B4 and After: Managing Hierarchy, Partitioning, and Asymmetry for Availability and Scale in Google's Software-Defined WAN

Min Zhu
Rich Alimi
Kondapa Naidu Bollineni
Chandan Bhagat
Sourabh Jain
Jay Kaimal
Jeffrey Liang
Kirill Mendelev
Faro Thomas Rabe
Saikat Ray
Malveeka Tewari
Monika Zahn
Joon Ong
SIGCOMM'18 (2018)

Abstract

Private WANs are increasingly important to the operation of enterprises, telecoms, and cloud providers. For example, B4, Google’s private software-defined WAN, is larger and growing faster than our connectivity to the public Internet.

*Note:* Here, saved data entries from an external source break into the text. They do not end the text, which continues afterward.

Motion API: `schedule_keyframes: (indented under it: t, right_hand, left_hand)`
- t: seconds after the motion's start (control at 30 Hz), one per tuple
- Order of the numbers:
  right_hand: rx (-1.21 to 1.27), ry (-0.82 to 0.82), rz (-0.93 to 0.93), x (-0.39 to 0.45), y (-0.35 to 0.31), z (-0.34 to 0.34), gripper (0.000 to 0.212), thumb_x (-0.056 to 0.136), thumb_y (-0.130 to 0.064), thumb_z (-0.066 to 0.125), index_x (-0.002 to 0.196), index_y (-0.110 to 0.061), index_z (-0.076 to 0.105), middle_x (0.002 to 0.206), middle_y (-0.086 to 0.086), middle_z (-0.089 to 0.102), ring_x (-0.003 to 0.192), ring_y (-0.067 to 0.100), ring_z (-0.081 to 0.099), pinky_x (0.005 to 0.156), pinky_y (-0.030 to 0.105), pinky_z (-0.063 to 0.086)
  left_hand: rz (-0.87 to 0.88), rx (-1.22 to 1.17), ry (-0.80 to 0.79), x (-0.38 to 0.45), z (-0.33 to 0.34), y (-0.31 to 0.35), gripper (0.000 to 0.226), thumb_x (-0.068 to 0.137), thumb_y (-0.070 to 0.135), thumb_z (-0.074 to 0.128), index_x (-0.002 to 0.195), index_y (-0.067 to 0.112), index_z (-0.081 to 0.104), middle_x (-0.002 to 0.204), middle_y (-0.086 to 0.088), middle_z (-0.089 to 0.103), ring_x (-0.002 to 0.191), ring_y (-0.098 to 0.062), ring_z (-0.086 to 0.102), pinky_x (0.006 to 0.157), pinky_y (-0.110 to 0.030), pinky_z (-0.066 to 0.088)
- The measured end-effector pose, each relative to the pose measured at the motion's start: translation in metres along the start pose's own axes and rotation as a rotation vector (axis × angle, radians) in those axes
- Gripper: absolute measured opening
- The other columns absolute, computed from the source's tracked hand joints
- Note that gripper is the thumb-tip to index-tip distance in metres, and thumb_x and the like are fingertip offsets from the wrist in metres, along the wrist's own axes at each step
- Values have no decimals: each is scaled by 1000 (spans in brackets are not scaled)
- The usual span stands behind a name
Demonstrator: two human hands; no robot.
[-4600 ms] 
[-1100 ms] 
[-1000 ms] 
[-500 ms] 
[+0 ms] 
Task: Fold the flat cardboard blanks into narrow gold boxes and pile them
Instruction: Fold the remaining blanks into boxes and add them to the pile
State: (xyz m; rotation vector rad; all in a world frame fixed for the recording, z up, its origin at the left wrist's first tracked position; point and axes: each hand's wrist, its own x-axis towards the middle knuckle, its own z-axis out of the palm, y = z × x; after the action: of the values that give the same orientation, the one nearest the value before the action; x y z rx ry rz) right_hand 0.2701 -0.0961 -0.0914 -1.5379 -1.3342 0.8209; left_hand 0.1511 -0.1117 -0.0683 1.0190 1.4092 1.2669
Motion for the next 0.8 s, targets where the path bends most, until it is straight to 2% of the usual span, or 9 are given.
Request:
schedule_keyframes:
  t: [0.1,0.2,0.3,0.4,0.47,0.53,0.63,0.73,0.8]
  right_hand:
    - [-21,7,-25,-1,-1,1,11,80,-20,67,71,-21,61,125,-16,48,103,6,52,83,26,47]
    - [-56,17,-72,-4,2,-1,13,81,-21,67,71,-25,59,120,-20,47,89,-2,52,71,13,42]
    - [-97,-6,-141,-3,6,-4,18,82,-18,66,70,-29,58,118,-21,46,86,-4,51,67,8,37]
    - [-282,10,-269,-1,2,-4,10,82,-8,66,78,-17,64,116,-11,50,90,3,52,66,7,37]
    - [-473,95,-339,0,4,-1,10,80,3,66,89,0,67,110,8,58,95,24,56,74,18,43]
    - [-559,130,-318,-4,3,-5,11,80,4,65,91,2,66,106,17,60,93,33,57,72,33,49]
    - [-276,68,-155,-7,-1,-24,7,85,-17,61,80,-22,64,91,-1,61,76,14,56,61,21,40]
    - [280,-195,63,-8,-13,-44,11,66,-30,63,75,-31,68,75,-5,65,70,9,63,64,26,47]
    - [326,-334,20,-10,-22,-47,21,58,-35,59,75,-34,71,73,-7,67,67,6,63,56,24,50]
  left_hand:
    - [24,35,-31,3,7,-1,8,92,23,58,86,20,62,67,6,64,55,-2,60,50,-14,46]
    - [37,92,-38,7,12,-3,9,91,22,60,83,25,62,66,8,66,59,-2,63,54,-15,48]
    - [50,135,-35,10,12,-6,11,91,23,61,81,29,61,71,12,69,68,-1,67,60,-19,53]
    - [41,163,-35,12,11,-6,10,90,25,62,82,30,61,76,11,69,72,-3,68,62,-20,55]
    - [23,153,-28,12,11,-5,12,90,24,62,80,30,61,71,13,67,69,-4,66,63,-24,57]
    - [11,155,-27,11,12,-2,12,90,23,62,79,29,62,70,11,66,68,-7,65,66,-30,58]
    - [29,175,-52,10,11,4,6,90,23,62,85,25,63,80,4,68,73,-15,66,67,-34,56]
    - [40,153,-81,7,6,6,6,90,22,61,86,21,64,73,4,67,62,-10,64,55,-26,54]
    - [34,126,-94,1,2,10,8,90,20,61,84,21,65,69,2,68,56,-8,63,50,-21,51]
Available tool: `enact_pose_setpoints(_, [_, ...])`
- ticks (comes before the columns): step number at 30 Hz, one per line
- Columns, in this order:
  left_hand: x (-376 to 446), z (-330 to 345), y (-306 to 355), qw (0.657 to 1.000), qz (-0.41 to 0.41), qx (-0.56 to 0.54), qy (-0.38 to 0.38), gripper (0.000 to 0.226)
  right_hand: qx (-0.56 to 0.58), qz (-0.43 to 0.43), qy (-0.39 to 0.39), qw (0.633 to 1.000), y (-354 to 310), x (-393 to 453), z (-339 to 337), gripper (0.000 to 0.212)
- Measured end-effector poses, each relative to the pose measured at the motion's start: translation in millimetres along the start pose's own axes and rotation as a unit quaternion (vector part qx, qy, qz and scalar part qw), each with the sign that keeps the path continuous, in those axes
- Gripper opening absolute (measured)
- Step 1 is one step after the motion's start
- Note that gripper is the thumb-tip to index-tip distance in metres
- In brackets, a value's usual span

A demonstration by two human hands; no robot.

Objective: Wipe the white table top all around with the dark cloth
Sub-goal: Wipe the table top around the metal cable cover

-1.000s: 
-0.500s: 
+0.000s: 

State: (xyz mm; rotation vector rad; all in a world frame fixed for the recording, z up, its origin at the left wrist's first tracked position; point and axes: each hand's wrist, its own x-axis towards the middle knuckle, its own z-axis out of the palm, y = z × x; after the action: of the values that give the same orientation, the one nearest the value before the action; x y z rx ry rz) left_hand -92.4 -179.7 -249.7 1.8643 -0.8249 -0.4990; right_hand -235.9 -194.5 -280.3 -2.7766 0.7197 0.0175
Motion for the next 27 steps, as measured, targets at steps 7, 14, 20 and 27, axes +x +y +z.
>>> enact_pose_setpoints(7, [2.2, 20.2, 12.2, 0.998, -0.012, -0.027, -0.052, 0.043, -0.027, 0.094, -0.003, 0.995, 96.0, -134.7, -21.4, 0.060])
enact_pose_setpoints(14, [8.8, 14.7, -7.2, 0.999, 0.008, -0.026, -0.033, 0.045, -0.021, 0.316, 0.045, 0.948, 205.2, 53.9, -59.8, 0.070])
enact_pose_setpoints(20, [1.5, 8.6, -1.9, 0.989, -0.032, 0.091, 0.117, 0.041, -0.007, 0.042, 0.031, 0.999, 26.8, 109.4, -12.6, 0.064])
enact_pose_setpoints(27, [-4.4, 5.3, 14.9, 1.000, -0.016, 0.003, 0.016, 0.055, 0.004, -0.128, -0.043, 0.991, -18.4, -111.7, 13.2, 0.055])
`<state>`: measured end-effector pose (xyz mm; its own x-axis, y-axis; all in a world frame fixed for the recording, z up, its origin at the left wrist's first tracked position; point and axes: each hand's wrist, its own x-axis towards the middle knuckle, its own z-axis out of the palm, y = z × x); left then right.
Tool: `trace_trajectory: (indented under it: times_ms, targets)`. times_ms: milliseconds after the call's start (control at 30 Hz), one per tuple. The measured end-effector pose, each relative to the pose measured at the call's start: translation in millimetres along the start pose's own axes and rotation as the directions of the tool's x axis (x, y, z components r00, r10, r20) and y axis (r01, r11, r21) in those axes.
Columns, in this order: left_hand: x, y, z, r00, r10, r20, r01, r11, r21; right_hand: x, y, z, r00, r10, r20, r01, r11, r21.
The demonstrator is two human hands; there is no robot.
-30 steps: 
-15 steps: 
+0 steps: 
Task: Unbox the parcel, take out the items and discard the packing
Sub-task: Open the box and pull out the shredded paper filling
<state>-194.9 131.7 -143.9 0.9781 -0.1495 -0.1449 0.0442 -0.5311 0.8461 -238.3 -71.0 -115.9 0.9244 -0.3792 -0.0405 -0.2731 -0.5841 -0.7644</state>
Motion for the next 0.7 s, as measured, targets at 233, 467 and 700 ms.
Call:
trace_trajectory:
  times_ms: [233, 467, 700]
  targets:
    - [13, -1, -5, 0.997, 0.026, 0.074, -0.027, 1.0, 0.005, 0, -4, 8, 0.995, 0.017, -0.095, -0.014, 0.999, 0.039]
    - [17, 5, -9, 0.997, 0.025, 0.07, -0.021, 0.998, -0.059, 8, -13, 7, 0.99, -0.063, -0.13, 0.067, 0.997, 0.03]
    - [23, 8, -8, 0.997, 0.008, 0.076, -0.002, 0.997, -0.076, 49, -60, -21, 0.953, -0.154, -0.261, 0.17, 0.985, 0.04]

In this paper, we present the five-year evolution of B4. We describe the techniques we employed to incrementally move from offering best-effort content-copy services to carrier-grade availability, while concurrently scaling B4 to accommodate 100x more traffic. Our key challenge is balancing the tension introduced by hierarchy required for scalability, the partitioning required for availability, and the capacity asymmetry inherent to the construction and operation of any large-scale network. We discuss our approach to managing this tension: i) we design a custom hierarchical network topology for both horizontal and vertical software scaling, ii) we manage inherent capacity asymmetry in hierarchical topologies using a novel traffic engineering algorithm without packet encapsulation, and iii) we re-architect switch forwarding rules via two-stage matching/hashing to deal with asymmetric network failures at scale.